Start of Records shown

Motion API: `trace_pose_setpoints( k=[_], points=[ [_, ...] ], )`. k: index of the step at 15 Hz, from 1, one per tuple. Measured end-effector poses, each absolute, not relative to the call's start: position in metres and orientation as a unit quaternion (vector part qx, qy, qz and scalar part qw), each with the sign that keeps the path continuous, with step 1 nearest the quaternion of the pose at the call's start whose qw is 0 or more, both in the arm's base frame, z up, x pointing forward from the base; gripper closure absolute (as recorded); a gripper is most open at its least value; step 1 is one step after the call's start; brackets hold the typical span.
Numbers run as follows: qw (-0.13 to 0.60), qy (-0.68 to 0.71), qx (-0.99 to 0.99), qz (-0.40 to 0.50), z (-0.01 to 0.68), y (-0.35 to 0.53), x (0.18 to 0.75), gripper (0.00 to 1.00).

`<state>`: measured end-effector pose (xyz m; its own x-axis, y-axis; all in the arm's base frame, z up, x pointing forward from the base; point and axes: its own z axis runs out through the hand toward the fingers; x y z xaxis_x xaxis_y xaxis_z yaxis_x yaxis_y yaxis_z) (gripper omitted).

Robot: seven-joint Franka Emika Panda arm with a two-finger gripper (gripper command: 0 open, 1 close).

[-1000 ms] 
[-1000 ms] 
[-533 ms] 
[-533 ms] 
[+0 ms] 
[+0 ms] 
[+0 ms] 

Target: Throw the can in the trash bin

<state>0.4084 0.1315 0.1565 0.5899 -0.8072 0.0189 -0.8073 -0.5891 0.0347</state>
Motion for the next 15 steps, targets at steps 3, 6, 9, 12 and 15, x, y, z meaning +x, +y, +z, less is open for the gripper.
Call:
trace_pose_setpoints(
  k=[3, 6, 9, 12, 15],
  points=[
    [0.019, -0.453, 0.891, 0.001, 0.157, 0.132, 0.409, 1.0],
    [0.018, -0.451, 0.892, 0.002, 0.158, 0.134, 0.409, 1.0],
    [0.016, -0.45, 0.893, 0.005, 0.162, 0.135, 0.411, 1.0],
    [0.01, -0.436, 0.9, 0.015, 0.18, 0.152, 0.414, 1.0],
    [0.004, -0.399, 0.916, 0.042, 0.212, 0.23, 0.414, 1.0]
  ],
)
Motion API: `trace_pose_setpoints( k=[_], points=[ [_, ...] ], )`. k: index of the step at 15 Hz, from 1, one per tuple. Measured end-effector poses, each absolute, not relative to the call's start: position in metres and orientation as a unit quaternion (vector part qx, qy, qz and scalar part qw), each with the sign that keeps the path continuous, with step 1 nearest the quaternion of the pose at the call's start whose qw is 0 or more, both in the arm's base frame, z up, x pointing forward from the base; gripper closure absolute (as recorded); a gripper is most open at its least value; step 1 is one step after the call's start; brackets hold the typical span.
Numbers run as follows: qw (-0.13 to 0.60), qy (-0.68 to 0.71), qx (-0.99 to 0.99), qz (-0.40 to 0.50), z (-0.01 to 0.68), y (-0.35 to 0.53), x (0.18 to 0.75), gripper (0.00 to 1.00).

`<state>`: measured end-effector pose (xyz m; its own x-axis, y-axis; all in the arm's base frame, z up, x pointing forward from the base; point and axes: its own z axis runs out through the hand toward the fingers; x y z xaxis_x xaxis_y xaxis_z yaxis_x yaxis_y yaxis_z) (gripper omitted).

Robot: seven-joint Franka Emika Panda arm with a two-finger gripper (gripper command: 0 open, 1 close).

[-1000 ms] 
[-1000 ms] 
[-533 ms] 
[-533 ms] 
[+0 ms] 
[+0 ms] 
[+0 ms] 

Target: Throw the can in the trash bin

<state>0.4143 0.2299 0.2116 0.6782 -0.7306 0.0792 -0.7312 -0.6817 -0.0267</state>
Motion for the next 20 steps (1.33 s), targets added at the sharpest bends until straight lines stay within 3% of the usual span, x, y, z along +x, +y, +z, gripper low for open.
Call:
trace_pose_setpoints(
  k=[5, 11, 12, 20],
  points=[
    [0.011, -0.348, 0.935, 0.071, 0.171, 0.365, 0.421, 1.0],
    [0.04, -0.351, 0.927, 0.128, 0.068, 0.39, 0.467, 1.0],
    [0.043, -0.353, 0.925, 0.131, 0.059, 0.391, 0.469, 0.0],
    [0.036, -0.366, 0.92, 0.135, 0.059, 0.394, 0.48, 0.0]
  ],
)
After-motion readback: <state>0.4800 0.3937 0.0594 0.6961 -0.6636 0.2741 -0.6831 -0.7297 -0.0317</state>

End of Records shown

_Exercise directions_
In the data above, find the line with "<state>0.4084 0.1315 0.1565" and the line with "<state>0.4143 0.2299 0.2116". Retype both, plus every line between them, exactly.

_Solution for this problem_
<state>0.4084 0.1315 0.1565 0.5899 -0.8072 0.0189 -0.8073 -0.5891 0.0347</state>
Motion for the next 15 steps, targets at steps 3, 6, 9, 12 and 15, x, y, z meaning +x, +y, +z, less is open for the gripper.
Call:
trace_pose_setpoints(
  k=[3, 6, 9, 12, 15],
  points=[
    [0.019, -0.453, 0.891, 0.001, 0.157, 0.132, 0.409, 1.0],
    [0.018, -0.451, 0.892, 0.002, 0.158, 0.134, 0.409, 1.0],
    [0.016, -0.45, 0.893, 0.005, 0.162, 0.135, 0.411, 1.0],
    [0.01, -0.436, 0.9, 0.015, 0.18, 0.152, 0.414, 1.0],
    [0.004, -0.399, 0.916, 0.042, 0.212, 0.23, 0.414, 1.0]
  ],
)
Motion API: `trace_pose_setpoints( k=[_], points=[ [_, ...] ], )`. k: index of the step at 15 Hz, from 1, one per tuple. Measured end-effector poses, each absolute, not relative to the call's start: position in metres and orientation as a unit quaternion (vector part qx, qy, qz and scalar part qw), each with the sign that keeps the path continuous, with step 1 nearest the quaternion of the pose at the call's start whose qw is 0 or more, both in the arm's base frame, z up, x pointing forward from the base; gripper closure absolute (as recorded); a gripper is most open at its least value; step 1 is one step after the call's start; brackets hold the typical span.
Numbers run as follows: qw (-0.13 to 0.60), qy (-0.68 to 0.71), qx (-0.99 to 0.99), qz (-0.40 to 0.50), z (-0.01 to 0.68), y (-0.35 to 0.53), x (0.18 to 0.75), gripper (0.00 to 1.00).

`<state>`: measured end-effector pose (xyz m; its own x-axis, y-axis; all in the arm's base frame, z up, x pointing forward from the base; point and axes: its own z axis runs out through the hand toward the fingers; x y z xaxis_x xaxis_y xaxis_z yaxis_x yaxis_y yaxis_z) (gripper omitted).

Robot: seven-joint Franka Emika Panda arm with a two-finger gripper (gripper command: 0 open, 1 close).

[-1000 ms] 
[-1000 ms] 
[-533 ms] 
[-533 ms] 
[+0 ms] 
[+0 ms] 
[+0 ms] 

Target: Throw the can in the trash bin

<state>0.4143 0.2299 0.2116 0.6782 -0.7306 0.0792 -0.7312 -0.6817 -0.0267</state>

No more output is expected.